SFAS 155 generally is effective for all financial instruments acquired or issued after the beginning of an entity’s first fiscal year that begins after September 15, 2006. The Company does not anticipate that the adoption of this statement will have a material effect on its financial position, results of operations or cash flows.

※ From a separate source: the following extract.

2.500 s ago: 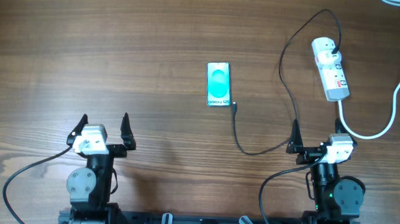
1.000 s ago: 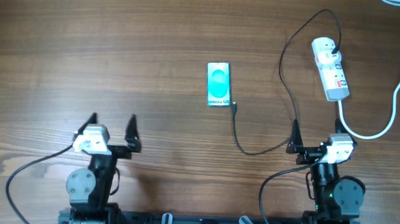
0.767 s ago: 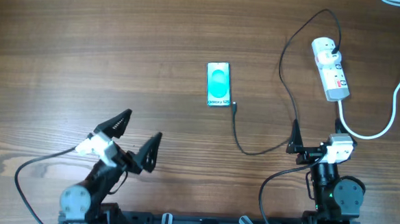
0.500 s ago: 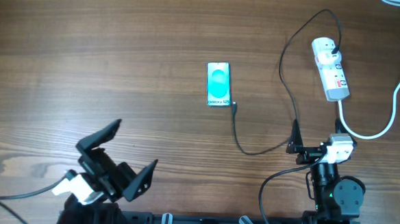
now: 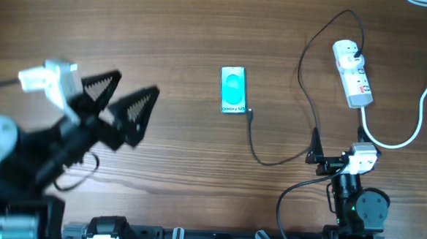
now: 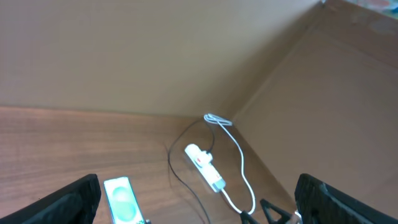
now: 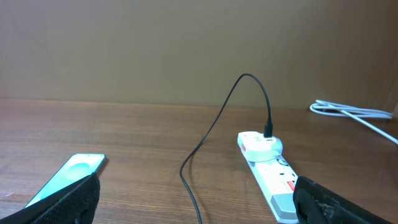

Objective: Plug charger to phone and switch on socket
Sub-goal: 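Move the left gripper forward over the top end of the phone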

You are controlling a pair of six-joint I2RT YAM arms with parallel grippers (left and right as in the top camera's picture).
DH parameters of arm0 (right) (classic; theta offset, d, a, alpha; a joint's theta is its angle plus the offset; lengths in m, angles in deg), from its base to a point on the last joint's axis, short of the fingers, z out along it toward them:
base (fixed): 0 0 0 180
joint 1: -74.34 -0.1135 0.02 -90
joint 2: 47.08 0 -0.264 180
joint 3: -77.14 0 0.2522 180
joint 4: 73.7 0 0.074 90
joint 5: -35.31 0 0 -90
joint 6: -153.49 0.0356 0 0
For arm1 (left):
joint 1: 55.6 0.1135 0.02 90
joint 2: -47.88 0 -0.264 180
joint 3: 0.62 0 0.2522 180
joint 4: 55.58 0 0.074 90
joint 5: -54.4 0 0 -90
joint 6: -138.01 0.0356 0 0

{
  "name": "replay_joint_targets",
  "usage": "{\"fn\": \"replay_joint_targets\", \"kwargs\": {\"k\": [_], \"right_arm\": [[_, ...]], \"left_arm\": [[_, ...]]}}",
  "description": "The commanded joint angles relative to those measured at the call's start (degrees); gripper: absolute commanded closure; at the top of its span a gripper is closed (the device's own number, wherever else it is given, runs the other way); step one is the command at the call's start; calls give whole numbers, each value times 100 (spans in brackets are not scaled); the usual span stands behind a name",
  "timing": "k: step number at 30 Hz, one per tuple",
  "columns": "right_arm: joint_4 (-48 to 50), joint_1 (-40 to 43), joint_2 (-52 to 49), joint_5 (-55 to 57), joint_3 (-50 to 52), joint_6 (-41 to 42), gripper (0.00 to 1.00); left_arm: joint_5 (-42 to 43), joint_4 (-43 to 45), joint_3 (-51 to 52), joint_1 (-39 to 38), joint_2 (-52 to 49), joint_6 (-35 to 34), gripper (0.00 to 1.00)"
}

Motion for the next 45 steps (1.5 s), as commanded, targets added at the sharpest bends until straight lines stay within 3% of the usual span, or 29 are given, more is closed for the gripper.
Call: {"fn": "replay_joint_targets", "kwargs": {"k": [1, 5, 11, 14, 19, 25, 36, 45], "right_arm": [[11, 24, 11, 59, 9, 111, 0], [11, 24, 11, 59, 9, 111, 0], [11, 24, 11, 59, 9, 111, 0], [11, 24, 11, 59, 9, 111, 0], [11, 24, 11, 59, 9, 109, 0], [11, 24, 11, 59, 9, 111, 0], [11, 24, 11, 59, 9, 111, 0], [11, 24, 11, 59, 9, 109, 0]], "left_arm": [[11, -260, -444, -83, -647, -374, 0], [-931, -1093, -1213, -654, -1451, -415, 0], [-3799, -3528, -3849, -2743, -4037, -450, 0], [-4417, -4227, -4795, -3222, -5128, -704, 1], [-4516, -4260, -5134, -3403, -6516, -1198, 0], [-4061, -3847, -5128, -3451, -7388, -1196, 0], [-4063, -3405, -5073, -3480, -8647, -1198, 0], [-3873, -3145, -5073, -3591, -8959, -1150, 0]]}}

  1. In June 2006, the FASB issued FASB Interpretation 48 (FIN 48), "Accounting for Uncertainty in Income Taxes – an interpretation of FASB Statement No. 109". This interpretation prescribes a recognition threshold and measurement attribute for the financial statement recognition and measurement of a tax position taken or expected to be taken in a tax return. The interpretation also provides guidance on derecognition, classification and other matters. FIN 48 is effective for fiscal years beginning after December 15, 2006. The Company has not determined the effect, if any, the adoption of FIN 48 will have on the Company’s financial position and results of operations.
  2. In September 2006, the FASB issued Statement of Financial Accounting Standards No. 157, "Fair Value Measurements". This statement defines fair value, establishes a framework for measuring fair value in generally accepted accounting principles, and expands disclosures about fair value measurements. SFAS 157 is effective for fiscal years beginning after November 15, 2007. The Company is currently evaluating the impact that will result from the adoption of SFAS 157.
  3. In February 2007, the FASB issued Statement of Financial Accounting Standards No. 159, "The Fair Value Option for Financial Assets and Financial Liabilities". SFAS No. 159 permits measurement of recognized financial assets and liabilities at fair value with some exceptions. Changes in the fair value of items for which the fair value option is elected should be recognized in income or loss. The election to measure eligible items at fair value is irrevocable and can only be made at defined election dates or events, generally on an instrument by instrument basis. Items for which the fair value option is elected should be separately presented or be parenthetically disclosed in the statement of financial position. SFAS No. 159 also requires significant new disclosures that apply for interim and annual financial statements. SFAS No. 159 will be effective for fiscal years beginning after November 15, 2007 with earlier adoption permitted, if certain conditions are met. The Company is currently determining the policy of adoption as well as the resulting effect of SFAS No. 159 on the consolidated financial statements.